# Multi-Armed Bandits and Conjugate Models — Bayesian Reinforcement Learning (Part 1)

This is the first of a two-part series about Bayesian bandit algorithms. Check out the second post here.

Let’s talk about Bayesianism. It’s developed a reputation (not entirely justified, but not entirely unjustified either) for being too mathematically sophisticated or too computationally intensive to work at scale. For instance, inferring from a Gaussian mixture model is fraught with computational problems (hierarchical funnels, multimodal posteriors, etc.), and may take a seasoned Bayesian anywhere between a day and a month to do well. On the other hand, other blunt hammers of estimation are as easy as a maximum likelihood estimate: something you could easily get a SQL query to do if you wanted to.

In this blog post I hope to show that there is more to Bayesianism than just
MCMC sampling and suffering, by demonstrating a Bayesian approach to a classic
reinforcement learning problem: the *multi-armed bandit*.

The problem is this: imagine a gambler at a row of slot machines (each machine being a “one-armed bandit”), who must devise a strategy so as to maximize rewards. This strategy includes which machines to play, how many times to play each machine, in which order to play them, and whether to continue with the current machine or try a different machine.

This problem is a central problem in decision theory and reinforcement learning:
the agent (our gambler) starts out in a state of ignorance, but learns through
interacting with its environment (playing slots). For more details, Cam
Davidson-Pilon has a great introduction to multi-armed bandits in Chapter 6 of
his book *Bayesian Methods for
Hackers*,
and Tor Lattimore and Csaba Szepesvári cover a breathtaking amount of the
underlying theory in their book *Bandit Algorithms*.

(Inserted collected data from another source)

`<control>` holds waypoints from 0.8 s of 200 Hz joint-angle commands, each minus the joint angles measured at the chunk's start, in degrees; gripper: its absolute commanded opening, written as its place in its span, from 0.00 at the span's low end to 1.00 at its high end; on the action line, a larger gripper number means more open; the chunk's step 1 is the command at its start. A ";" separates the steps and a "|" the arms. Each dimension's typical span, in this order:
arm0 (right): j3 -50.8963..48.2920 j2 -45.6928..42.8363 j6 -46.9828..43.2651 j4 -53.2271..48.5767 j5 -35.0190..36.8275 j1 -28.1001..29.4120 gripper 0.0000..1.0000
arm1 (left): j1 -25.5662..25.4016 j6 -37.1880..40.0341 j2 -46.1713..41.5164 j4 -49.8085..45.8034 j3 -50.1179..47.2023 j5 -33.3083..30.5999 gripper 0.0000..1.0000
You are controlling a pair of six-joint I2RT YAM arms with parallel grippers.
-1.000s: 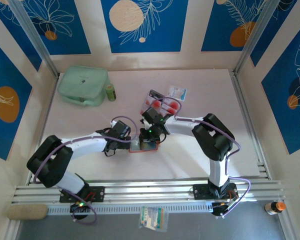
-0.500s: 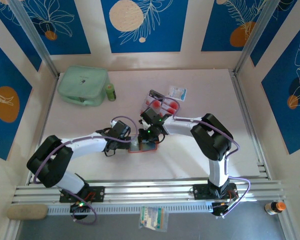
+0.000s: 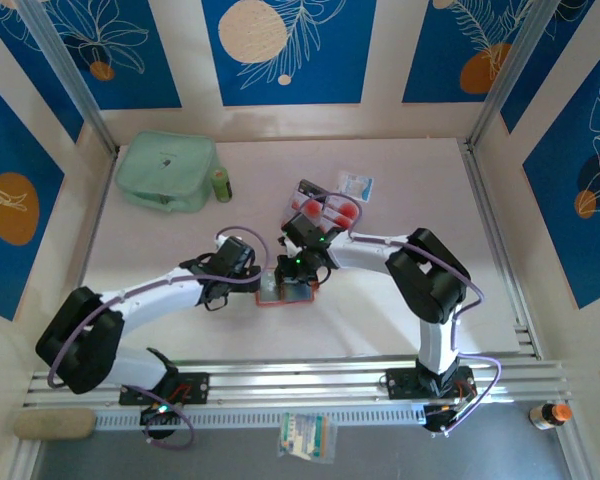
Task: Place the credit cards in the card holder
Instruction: Insert the credit card into the card slot, then flip over the card slot on the card holder.
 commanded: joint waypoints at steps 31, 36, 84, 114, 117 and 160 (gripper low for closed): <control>-0.83 -7.07 -0.40 -2.02 -1.15 -2.60 0.13 | 0.82 -1.06 -4.60 -3.89 3.33 -1.06 0.98; -1.02 -7.45 -0.69 -2.20 -1.10 -2.92 0.14 | 0.78 -1.04 -4.87 -3.94 3.53 -1.05 0.98; -2.88 -10.04 -4.50 -4.28 -0.07 -7.77 0.19 | 0.71 -0.27 -4.64 -2.97 5.78 2.83 1.00; -2.84 -9.55 -7.16 -5.81 -0.88 -9.87 0.20 | -0.41 -1.37 -2.22 -1.35 6.77 4.91 1.00; -2.87 -9.42 -7.29 -5.91 -0.93 -10.01 0.20 | -0.59 -1.61 -1.92 -1.21 6.95 5.04 1.00; -2.91 -7.03 -7.93 -5.40 -2.41 -10.78 0.15 | -4.14 -3.00 2.88 -0.19 9.08 5.27 1.00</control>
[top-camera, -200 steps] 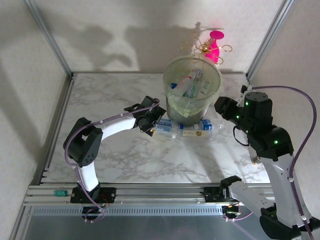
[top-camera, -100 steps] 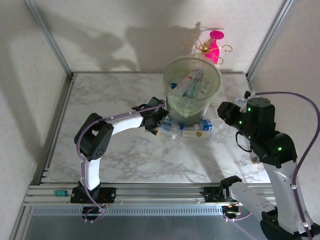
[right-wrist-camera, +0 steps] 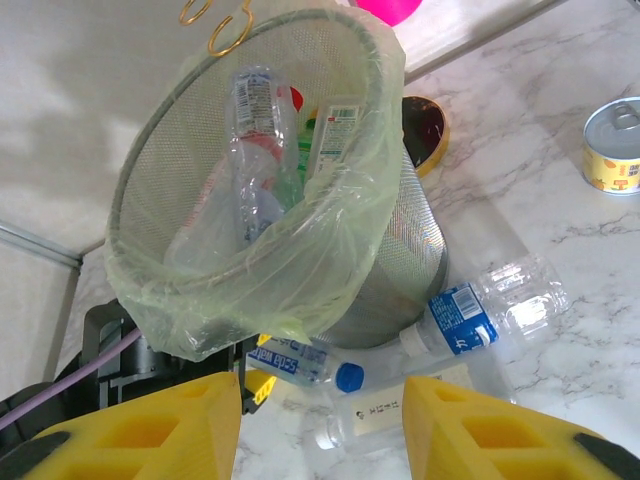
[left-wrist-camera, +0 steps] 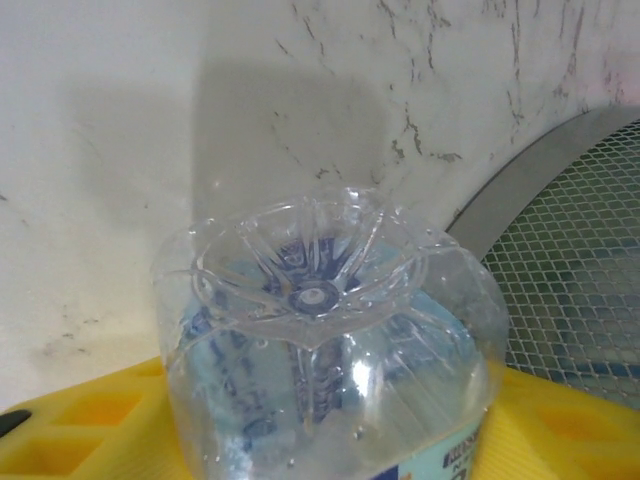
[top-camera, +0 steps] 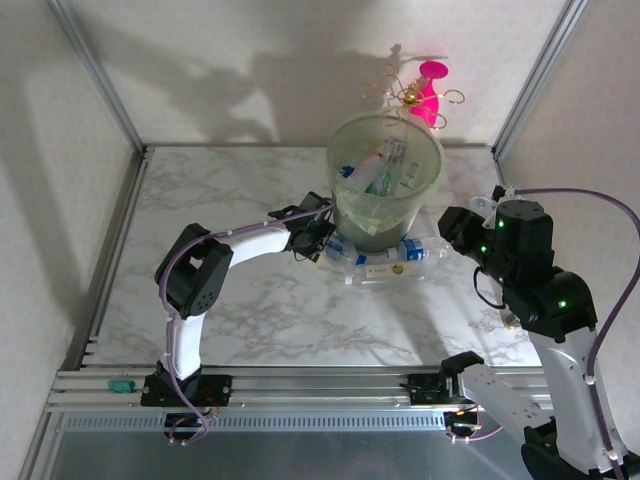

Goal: Put the plastic bottles in the bin

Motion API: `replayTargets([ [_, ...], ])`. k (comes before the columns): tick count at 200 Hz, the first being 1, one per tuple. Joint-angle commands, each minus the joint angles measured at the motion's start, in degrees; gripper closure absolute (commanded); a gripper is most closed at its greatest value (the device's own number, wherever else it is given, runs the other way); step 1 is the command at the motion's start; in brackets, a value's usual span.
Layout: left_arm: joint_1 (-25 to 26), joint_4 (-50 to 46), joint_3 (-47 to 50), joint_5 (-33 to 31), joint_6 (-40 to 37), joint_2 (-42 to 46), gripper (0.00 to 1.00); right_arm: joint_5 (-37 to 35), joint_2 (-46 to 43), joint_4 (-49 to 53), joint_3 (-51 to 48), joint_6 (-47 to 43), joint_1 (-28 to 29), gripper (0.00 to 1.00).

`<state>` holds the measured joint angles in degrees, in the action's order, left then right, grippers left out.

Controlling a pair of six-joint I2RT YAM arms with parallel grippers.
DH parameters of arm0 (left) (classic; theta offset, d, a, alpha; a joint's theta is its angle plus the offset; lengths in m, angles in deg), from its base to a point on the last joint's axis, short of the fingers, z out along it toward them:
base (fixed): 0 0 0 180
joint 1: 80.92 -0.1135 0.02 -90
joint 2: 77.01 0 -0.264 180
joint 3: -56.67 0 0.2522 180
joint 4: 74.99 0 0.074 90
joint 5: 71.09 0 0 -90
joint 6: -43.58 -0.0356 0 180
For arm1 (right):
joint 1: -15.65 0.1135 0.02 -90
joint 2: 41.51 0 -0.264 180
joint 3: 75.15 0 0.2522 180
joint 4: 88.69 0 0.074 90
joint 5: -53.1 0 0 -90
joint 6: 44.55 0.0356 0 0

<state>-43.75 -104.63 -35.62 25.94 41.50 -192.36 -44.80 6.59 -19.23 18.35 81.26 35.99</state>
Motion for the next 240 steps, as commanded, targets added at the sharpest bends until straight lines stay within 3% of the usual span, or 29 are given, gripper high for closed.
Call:
replayTargets([
  [1,0.1,-5.74,0.92,-7.79,17.81,1.26,0.43,-1.13,-0.46,0.62,-0.46,0.25,-0.21,0.54],
  [34,-0.58,-6.36,1.34,-8.94,16.07,2.58,0.49,-0.98,-0.31,0.55,-0.21,0.13,-0.18,0.54],
  [89,-3.72,-2.08,11.21,-9.92,14.74,10.92,0.53,0.37,0.65,-0.8,-0.54,-0.39,-0.19,0.54],
  [174,-7.79,-3.96,18.13,-12.98,4.75,26.84,0.54,1.64,4.85,-4.22,0.5,-2.13,-0.21,0.54],
  [207,-8.64,-5.17,20.24,-14.98,0.39,33.74,0.55,-2.26,8.26,-3.52,3.52,0.12,-0.18,0.48],
  [240,-8.87,-6.15,19.92,-17.85,-4.83,40.77,0.59,1.07,10.67,-6.79,6.93,-5.41,-0.13,0.45],
])
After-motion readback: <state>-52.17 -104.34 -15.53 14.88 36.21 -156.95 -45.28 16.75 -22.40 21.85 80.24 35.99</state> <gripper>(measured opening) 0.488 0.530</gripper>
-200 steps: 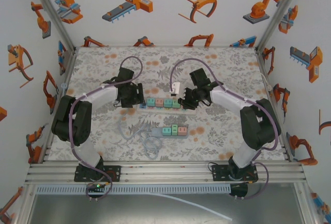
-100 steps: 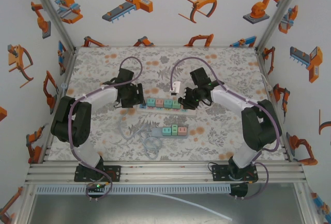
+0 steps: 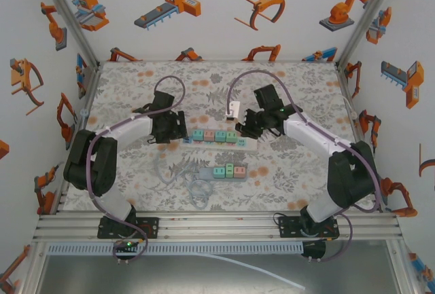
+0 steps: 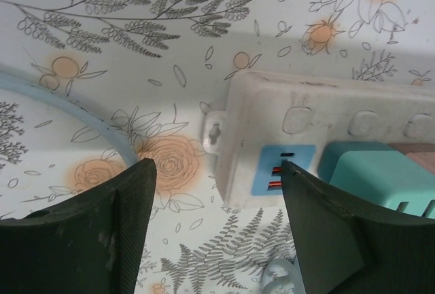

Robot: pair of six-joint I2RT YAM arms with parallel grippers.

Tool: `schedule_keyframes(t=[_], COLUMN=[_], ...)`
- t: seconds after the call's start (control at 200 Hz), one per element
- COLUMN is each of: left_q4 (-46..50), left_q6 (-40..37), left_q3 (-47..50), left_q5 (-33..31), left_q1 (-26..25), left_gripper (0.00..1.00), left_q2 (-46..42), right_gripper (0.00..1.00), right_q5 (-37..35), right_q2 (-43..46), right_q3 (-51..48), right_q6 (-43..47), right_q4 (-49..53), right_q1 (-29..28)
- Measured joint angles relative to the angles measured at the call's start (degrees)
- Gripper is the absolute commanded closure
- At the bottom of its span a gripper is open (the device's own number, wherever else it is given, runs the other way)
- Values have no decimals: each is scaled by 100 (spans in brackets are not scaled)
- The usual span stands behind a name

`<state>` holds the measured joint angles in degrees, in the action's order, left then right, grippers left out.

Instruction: Pull the plug off the socket

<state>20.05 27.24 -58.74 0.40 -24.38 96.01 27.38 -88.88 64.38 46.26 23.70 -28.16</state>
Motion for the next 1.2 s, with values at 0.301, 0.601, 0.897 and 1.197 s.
schedule_keyframes(t=[0.301,0.601,0.897,1.197], left_q4=[498,109,-730,-1019], left_q6=[-28,-302,-483,-658], left_q3=[-2,98,601,970], left_q5=[-7,1084,2295,2608], left_q1=[0,4,-2,-2], left_gripper=[27,17,0,3], left_q2=[-686,-2518,-4068,-4780], right_gripper=[88,88,89,88], right_q5=[186,348,-4,-286], right_q2=[435,632,-90,-2090], right_q3=[317,197,-240,693], right_q6=[-807,-3425,-6996,-8393], right_q4=[-186,-2116,-4234,-3748], right_q1=[0,616,2236,2470])
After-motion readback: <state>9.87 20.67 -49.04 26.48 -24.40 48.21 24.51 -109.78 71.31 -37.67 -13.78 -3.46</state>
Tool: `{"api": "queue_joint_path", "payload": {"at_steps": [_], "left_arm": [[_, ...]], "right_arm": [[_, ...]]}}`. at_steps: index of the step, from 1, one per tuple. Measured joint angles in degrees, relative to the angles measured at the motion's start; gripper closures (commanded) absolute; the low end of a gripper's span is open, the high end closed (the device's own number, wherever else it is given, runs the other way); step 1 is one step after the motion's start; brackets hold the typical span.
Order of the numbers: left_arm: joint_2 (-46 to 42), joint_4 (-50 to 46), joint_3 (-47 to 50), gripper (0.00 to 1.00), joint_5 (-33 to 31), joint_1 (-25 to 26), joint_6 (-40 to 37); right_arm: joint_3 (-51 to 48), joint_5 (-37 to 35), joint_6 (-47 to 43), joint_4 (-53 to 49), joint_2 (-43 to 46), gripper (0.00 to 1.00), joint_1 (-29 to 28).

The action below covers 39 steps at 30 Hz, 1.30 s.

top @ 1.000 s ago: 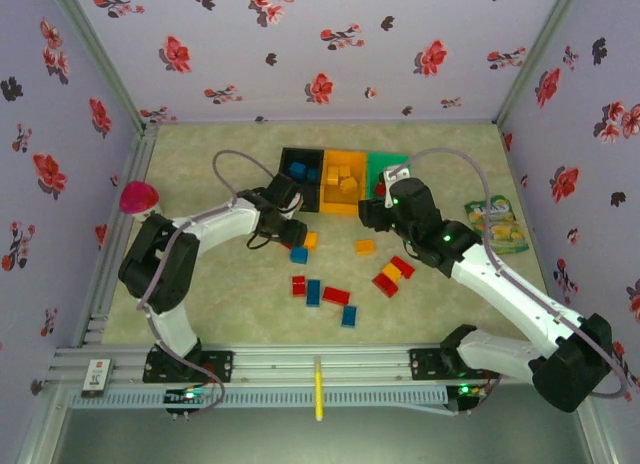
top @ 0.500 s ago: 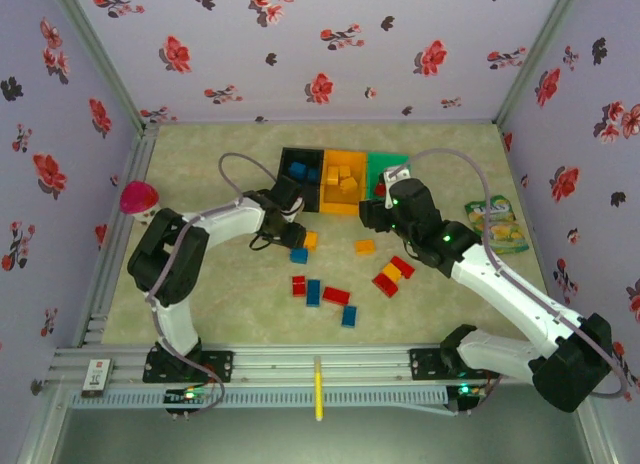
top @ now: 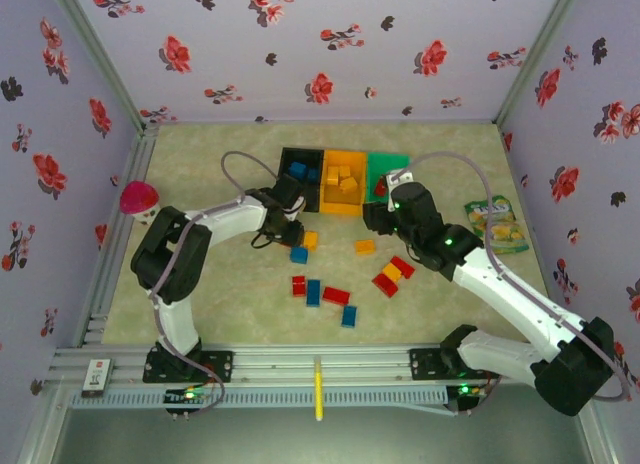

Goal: Sort the legos into containers by color

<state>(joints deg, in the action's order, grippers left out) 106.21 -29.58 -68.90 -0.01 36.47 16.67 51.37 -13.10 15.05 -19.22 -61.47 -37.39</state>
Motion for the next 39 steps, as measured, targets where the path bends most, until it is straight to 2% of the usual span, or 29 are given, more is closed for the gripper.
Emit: {"api": "queue_joint_path", "payload": {"at_steps": [10,21,26,39], "left_arm": [[-7.7,-4.3,-3.5,0.69,-1.5,0.0,-0.6],[-7.0,-8.4,-17.0,0.69,-1.5,4.8,-1.5],[-1.5,-8.0,-26.1,0.7,-1.4,6.4,-1.6],[22.6,-6.1,-53.9,0.71,2.0,10.2,-0.3]], "right_arm": [[-0.1,-0.7,0.0,0.0,0.5,0.4,0.0],[-2.2,-3.4,0.9,-0.3,5.0,0.4,0.0],[-3.7,-6.4,2.6,-1.9,7.8,0.39,0.0],[-7.3,-11.3,6.8,-8.2,15.6,0.4,0.0]]}}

So let’s get started! I assume that you are familiar with:

- some basic probability, at least enough to know some distributions: normal, Bernoulli, binomial…
- some basic Bayesian statistics, at least enough to understand what a conjugate prior (and conjugate model) is, and why one might like them.
- Python generators and the
`yield`

keyword, to understand some of the code I’ve written^{1}.

Dive in!

## The Algorithm

The algorithm is straightforward. The description below is taken from Cam
Davidson-Pilon over at Data Origami^{2}.

For each round,

- Sample a random variable $X_b$ from the prior of bandit $b$, for all $b$.
- Select the bandit with largest sample, i.e. select bandit $B = \text{argmax}(X_b)$.
- Observe the result of pulling bandit $B$, and update your prior on bandit $B$ using the conjugate model update rule.
- Repeat!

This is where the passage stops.